■ **Problem requirements**
Your answer must be one number: the count of lines below that hold the word "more".

■ **Stored records**
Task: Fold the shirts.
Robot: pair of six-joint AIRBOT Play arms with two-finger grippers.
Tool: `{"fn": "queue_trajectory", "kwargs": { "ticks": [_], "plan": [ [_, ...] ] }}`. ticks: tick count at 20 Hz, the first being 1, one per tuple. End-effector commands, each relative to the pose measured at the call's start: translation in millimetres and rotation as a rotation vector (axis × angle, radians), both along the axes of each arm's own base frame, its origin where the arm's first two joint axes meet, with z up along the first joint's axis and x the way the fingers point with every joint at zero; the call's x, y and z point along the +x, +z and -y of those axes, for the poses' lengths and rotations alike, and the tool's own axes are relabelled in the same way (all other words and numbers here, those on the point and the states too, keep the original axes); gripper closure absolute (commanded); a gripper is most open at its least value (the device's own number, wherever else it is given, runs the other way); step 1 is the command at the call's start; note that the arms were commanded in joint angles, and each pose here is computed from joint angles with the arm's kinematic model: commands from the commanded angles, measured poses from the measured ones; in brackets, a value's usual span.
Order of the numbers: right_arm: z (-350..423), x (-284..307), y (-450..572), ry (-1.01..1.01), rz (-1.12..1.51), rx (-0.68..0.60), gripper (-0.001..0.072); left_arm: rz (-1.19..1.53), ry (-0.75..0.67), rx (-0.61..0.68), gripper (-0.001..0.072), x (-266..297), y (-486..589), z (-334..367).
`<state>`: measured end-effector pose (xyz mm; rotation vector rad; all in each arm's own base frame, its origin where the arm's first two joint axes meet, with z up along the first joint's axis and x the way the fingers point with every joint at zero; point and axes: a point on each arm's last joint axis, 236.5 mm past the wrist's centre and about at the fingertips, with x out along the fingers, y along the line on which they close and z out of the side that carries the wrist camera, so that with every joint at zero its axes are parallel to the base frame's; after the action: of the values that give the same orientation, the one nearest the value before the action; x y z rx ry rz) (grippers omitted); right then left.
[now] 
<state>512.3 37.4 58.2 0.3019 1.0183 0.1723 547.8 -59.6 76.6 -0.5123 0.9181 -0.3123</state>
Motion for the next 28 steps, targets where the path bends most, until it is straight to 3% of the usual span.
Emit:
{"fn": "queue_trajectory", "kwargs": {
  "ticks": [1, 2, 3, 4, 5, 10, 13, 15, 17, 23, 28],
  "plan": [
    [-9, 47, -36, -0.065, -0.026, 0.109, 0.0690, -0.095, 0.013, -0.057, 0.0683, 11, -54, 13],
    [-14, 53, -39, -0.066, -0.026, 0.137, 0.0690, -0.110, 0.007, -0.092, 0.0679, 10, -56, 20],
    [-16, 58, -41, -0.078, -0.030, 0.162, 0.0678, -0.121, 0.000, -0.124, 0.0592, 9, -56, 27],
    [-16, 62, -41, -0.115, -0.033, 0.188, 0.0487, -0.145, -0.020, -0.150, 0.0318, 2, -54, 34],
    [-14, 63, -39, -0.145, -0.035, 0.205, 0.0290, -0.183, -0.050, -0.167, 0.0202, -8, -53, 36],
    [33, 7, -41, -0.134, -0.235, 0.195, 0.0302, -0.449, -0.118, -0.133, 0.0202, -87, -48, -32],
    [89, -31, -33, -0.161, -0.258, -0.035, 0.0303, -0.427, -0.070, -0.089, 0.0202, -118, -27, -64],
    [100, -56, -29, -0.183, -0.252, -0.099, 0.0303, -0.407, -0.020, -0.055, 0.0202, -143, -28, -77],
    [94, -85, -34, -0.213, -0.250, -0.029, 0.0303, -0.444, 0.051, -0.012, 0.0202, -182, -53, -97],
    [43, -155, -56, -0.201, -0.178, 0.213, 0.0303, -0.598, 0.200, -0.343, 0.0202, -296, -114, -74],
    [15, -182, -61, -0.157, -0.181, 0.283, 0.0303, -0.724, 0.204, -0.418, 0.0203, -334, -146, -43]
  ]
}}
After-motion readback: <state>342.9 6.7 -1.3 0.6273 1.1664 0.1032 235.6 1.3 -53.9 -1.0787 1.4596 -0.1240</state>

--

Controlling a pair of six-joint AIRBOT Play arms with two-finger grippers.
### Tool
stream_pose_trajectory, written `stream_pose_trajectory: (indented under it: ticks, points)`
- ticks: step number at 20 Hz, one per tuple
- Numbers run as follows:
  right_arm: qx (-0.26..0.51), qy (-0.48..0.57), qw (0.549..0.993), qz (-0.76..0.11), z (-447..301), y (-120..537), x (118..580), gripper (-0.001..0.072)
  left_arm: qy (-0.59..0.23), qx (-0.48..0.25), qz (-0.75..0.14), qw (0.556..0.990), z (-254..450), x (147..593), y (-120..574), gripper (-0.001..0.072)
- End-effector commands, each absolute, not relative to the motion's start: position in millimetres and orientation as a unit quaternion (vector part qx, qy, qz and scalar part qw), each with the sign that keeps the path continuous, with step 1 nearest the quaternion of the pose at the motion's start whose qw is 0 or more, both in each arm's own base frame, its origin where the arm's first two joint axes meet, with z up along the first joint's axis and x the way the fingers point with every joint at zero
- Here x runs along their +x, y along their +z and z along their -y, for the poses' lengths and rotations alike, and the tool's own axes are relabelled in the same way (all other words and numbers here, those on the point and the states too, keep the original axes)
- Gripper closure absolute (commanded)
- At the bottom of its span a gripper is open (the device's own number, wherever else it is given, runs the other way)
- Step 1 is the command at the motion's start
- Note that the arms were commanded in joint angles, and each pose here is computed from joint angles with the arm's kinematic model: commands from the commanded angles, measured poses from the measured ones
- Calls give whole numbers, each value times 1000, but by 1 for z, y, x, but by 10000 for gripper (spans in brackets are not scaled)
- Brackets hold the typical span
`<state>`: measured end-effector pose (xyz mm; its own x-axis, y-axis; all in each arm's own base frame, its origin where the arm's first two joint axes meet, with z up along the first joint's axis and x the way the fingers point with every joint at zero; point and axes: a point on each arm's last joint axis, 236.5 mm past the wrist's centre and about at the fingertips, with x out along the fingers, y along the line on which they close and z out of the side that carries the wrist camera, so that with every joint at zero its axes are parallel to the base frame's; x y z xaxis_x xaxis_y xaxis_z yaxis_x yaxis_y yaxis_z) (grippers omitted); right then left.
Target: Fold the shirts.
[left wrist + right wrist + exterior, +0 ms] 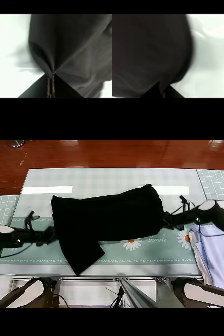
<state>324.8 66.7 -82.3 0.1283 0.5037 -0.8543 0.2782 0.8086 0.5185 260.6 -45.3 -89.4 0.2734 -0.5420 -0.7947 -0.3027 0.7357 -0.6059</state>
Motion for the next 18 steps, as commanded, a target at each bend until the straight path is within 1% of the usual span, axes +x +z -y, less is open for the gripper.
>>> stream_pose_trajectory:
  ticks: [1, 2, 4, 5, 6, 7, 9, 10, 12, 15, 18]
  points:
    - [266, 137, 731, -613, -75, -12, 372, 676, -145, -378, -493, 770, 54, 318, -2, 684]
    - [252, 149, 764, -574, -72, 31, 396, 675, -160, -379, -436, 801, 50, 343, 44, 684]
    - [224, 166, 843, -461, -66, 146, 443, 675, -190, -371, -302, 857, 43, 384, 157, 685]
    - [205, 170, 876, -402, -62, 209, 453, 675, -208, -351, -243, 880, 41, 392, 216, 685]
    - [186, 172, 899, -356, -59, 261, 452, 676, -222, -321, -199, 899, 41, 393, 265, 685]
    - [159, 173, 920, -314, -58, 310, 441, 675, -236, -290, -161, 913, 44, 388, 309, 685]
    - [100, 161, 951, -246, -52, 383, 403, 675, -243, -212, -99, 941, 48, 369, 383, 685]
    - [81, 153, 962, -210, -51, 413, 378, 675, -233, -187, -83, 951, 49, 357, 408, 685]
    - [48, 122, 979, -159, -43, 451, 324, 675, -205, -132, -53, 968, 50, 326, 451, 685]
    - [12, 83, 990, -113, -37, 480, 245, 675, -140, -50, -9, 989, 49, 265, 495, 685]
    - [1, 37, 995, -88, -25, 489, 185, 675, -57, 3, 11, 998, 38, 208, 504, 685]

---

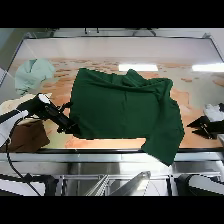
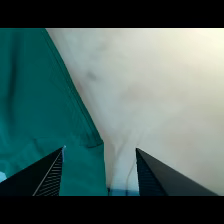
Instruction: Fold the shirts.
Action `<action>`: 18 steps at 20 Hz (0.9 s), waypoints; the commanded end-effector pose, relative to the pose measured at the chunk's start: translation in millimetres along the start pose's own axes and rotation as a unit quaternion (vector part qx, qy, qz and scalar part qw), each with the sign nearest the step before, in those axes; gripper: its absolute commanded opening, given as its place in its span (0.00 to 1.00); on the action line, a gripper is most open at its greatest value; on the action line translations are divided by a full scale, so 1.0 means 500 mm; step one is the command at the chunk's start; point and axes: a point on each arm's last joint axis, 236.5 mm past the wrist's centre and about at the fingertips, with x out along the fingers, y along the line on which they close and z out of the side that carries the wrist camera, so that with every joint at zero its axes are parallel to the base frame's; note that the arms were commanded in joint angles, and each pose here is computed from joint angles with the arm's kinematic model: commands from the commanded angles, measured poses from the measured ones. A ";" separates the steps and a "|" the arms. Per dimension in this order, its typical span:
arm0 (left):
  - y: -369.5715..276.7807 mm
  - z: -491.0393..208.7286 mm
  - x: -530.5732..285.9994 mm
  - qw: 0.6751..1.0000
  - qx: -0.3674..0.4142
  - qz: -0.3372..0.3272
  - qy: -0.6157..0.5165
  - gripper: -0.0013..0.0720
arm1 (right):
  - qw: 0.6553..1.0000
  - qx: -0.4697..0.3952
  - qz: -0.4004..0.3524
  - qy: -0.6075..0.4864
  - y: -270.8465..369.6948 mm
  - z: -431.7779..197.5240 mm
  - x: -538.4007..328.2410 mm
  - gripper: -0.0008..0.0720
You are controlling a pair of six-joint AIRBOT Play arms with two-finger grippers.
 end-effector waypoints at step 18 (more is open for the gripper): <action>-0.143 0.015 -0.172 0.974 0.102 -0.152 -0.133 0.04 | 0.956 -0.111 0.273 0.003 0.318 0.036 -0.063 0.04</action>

■ **Solved exercise**
2